Trespassing(40)



A moment of silence precedes his repeated and more staccato: “I asked you not to go.”

“Well, as it turned out, I didn’t. I was on my way—I was—but someone was following us. A brown sedan.”

“Following you?”

“I thought they were, but . . .”

“Did you catch the license plate?”

“It was an Illinois plate, and it started with S-T-X.”

“Where are you, Mrs. Cavanaugh? Are you going to Plum Lake?”

“No. I’m a little farther south than that.” I’d stopped looking in the rearview mirror by the time we crossed the border into Georgia, stopped jumping every time someone else happened to pull up to the gas pump next to mine.

“You’re heading to the place in Key West.”

A chill races up my spine when he says it, as if it hasn’t been real until now. “I guess I am.” I hadn’t wanted anyone to know about the house in Key West. I didn’t want anyone to know where we were going. It was as if I thought we might disappear forever, if we made it safely to the Florida Keys.

But I should’ve known Guidry would find the property deeded to me. It’s his job to dig and find information.

“Why didn’t you tell me you owned a house in South Florida? You didn’t think it worth mentioning, considering the remains of the plane—”

“I didn’t know about the house,” I say. “And I need you to believe me. I guess there’s a lot I didn’t know about, so . . . yeah. I would’ve told you, but Micah never told me.”

I hear the drumming of his fingers against some surface, but he doesn’t reply.

“Listen,” I say. “If I had anything to do with my husband’s disappearance or death, would I have called you?”

“Maybe. Maybe not.”

“I’m calling because I’m scared. You can’t expect me to believe that everything is okay, when Micah was obviously keeping secrets. Bella said something about a man in the kitchen.”

“I remember.”

“Well, she said this agent had been in the kitchen, when we saw him at the bank.”

“What agent is that?”

“Lincoln. With the FBI.” A glance at the speedometer tells me I’m driving like a bat out of hell. I ease off the gas. “He was at the bank the day I left, and something in the way he was looking at me scared me. And there was a man on the fairway again, smoking. Micah’s gone, right? And I don’t know what he was dealing with, but I feel like all of you expect me to know the answers. I don’t understand any of this. You’re supposed to be helping me, but it feels like you’re hunting me. I left because I’m terrified.”

“Confirm this for me: you’re heading to Key West.”

This time, I’m the one who doesn’t reply for a moment. “Yes.”

“Please stay there until I get to the bottom of things. I’ll have local eyes on you, so don’t think about skipping town on me again.”

“I don’t”—I swallow over tears—“I don’t have anywhere else to go. We’re months behind on the mortgage at Shadowlands. Did you know that? Micah invented a job. Why would he quit a job with a commercial airline if he didn’t have another job?”

“I’ve spoken with other pilots in his class.
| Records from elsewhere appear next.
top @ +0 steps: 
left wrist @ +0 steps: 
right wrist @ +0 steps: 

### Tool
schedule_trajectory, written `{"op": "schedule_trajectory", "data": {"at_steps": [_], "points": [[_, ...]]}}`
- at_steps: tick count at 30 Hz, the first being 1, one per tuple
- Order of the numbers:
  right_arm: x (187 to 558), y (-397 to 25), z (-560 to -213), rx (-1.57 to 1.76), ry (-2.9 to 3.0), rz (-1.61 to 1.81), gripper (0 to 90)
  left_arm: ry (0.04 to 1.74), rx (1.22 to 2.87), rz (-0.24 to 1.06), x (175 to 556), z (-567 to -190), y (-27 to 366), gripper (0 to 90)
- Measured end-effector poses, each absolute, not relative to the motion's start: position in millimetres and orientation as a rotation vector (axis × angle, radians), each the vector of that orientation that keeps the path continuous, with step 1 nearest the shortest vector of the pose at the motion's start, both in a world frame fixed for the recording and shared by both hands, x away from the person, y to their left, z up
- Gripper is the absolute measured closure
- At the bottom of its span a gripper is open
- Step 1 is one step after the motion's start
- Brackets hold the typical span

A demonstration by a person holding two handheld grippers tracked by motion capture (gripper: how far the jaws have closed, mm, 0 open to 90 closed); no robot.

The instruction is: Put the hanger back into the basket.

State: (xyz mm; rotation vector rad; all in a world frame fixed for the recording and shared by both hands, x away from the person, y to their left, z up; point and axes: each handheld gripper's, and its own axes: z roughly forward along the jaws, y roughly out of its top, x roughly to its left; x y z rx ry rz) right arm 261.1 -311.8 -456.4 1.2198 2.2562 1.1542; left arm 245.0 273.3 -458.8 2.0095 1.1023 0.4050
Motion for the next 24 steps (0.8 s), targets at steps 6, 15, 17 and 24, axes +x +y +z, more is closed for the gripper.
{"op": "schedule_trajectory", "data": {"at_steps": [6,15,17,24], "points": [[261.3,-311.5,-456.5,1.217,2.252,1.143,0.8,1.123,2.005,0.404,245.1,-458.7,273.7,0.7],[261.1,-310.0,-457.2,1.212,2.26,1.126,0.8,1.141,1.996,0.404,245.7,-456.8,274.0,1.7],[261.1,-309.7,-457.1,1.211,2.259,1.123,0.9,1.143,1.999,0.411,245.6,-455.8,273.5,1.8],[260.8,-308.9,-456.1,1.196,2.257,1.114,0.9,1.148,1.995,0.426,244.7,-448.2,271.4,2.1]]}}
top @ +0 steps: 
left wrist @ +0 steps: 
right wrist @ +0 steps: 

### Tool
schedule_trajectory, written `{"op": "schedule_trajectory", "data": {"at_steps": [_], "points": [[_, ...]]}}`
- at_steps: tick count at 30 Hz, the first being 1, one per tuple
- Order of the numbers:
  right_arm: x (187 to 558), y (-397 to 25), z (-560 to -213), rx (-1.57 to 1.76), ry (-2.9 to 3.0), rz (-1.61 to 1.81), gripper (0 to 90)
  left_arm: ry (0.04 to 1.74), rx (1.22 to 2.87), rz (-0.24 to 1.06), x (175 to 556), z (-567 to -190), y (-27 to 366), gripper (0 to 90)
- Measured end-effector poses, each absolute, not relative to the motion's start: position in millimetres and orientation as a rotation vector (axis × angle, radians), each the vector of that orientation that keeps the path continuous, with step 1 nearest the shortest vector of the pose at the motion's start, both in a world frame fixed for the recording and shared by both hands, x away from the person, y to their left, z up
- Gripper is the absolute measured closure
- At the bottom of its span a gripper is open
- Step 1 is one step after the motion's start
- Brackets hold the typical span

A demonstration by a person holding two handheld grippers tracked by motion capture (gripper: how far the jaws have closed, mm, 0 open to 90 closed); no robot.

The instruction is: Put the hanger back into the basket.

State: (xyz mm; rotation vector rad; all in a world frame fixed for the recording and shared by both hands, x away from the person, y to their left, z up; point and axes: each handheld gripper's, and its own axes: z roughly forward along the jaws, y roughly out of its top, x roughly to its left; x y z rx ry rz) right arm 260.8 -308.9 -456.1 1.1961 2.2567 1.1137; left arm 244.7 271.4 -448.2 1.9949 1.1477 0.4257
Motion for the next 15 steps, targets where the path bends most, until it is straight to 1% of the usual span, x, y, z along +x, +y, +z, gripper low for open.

He didn’t quit United for better opportunities. He quit to avoid a criminal investigation.”

“He . . . what? What kind of investigation?”

“Criminal. Meaning he did something he wasn’t supposed to do.”

I rub my temple, which is suddenly aching with the onset of a tension headache.

“And searches on his social security number . . . I’ve hit a brick wall with that, too. The search showed no legitimate employment since United.”

“No employment.” Yet he was paying medical bills out of pocket. Depositing cash into our account. Faking pay stubs. A gurgle of a sob escapes me. “I don’t understand what’s going on.”

“As a matter of fact, it’s your father-in-law’s social security number associated with your mortgage at the bank. Your husband couldn’t secure the loan for the house in the Shadowlands. Without traceable income . . . well, that’d be hard to do.”

“There has to be a mistake. Check again. Please.”

“I have.”

“But if that’s the social security number on the mortgage papers . . .” Is he saying Micah and I don’t actually own the house? That his father does? “It’s my fault,” I whisper. “I kept pushing for more children, more fertility treatment. I pushed and pushed, and I pushed him over the edge.” I pushed because I thought he wanted it, but still . . . I can’t imagine the pressure he must have felt to provide. Desperate men take desperate measures, but to have fabricated a job and insurance?

“It’s Micah’s social on your marriage license,” Guidry says. “So it’s safe to say you married who you thought you were marrying.”

I stifle a sob. God, what if I hadn’t? What if my marriage was as much of a ruse as the rest of this?

“How long did you know your husband before you were married?”

“Two years. It wasn’t like we rushed anything. I mean, the engagement was quick, but we waited until after graduation.”